The hoped-for advantages in synergy and national print advertising haven’t paid off, a former company executive told CJR Daily, leaving serious cost-cutting in the former Times Mirror papers to pick up the slack. For the Times Mirror papers, said the former executive, “it’s been a journalistic catastrophe these past five or six years.”

“What’s happened at Baltimore and what’s happened at Newsday in terms of the bleeding of talent is staggering,” the executive said. “It’s like a purge of journalistic talent that’s gone on in Tribune Co. It’s really an amazing thing.”

Most of the new $200 million in cuts will come from publishing, Tribune’s Smith said last week.
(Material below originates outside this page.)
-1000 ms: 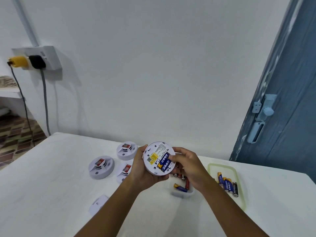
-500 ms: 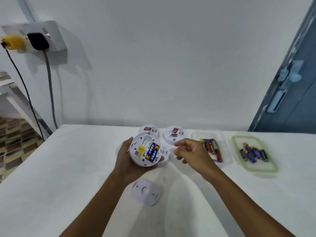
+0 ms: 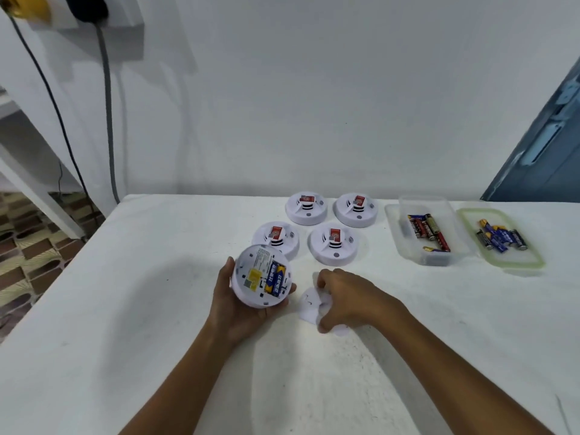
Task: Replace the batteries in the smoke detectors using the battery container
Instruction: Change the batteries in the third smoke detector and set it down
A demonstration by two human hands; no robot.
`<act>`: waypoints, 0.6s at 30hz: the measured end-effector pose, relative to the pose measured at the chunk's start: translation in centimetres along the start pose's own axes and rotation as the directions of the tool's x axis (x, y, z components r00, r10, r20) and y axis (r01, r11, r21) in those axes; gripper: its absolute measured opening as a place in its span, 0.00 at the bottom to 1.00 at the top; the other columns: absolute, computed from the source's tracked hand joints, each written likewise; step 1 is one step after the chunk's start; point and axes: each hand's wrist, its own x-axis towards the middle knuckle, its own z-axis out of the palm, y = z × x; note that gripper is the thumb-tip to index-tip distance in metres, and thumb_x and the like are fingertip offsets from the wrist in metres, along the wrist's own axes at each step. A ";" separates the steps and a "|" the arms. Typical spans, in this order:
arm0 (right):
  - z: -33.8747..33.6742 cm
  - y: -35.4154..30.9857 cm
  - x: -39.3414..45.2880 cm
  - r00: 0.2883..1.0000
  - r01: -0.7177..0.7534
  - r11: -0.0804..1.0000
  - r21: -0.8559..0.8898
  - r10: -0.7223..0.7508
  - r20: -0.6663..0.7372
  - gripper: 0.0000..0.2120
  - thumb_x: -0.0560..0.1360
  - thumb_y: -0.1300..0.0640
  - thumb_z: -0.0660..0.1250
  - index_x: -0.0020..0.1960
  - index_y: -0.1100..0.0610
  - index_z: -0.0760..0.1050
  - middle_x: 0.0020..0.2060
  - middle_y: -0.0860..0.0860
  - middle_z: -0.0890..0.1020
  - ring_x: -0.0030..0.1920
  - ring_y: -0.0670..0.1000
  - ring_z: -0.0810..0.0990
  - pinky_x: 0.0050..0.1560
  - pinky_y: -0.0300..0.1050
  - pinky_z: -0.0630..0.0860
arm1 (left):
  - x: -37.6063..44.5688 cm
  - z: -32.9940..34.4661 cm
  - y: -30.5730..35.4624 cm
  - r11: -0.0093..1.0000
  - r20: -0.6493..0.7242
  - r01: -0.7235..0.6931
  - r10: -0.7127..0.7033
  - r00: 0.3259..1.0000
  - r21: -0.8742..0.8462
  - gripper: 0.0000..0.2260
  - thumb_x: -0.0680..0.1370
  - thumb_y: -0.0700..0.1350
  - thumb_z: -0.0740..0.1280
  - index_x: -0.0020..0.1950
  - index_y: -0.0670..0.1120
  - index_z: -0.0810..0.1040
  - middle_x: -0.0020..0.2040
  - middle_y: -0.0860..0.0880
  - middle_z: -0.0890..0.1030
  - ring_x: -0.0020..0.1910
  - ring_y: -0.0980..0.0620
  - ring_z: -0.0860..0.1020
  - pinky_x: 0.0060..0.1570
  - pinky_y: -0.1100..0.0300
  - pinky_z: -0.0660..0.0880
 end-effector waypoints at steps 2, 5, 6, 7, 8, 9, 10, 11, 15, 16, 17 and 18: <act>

Asked in a call with analysts whether they would “involve any significant headcount reductions,” FitzSimons responded, “Yes, and we would attempt to accomplish as much of that as possible by attrition, but there would be additional position eliminations where we cannot accomplish it by attrition.”

The buyback plan’s impact on Tribune’s journalism has received little attention, but the promise of further cuts has caused some apprehension among Tribune journalists. “Obviously we’re concerned,” said Baltimore Sun reporter Michael Hill. “You can’t cut your way to profitability, and I wish these people would realize that. We’ve been through it before.”

“No one is surprised,” Hill added. “Everyone is pretty cynical about Tribune here.”

“People think, what’s going to happen to my newspaper or to my department or to me personally? You know, Tribune is largely in the communications business, and they’re not so good at communicating what’s actually going on,” said a Tribune Co. editor, adding that “cutting 200 million dollars is probably not a good sign. It’s not good for anyone’s newsroom budget.”

The editor likened FitzSimons’ mention of new cuts to having “locusts buzzing in the background for a long time, and the buzzing’s [just] gotten louder.”

The way things are going, the buzzing will only get louder still.

Jon Fine of Business Week put it this way this morning: “Those with long media memories may recall that a reluctance [on the part of Tribune Co.] to invest, coupled with poor union strategies, led to the near-suffocation of New York City’s Daily News back in the 1980s and early ’90s when the … paper was the country’s biggest. But set that aside for now. Tribune today may best illustrate the limitations of simply buying big brands and squeezing out costs. Here’s a crazy idea: a conglomerate tries investing in its properties instead of hacking at costs. If quality is the last argument traditional media can offer, slashing staff is a strange way to get there.”

But that — “investing” instead of “hacking” — seems unlikely to happen at Tribune Co., or, for that matter, at almost any media conglomerate.

In this case, “The Known,” as philosophers call it, is pretty dreary. Us, we can’t help but cheer for an “Unknown” — like, say, Tribune Co. splitting off into its component parts, with each going its own way and in charge of its own fate. Whatever that might produce, it could hardly do more damage to journalism than the current fiasco of one chief executive officer after another frozen at the wheel, as the future hurtles toward us.

Edward B. Colby was a writer at CJR Daily.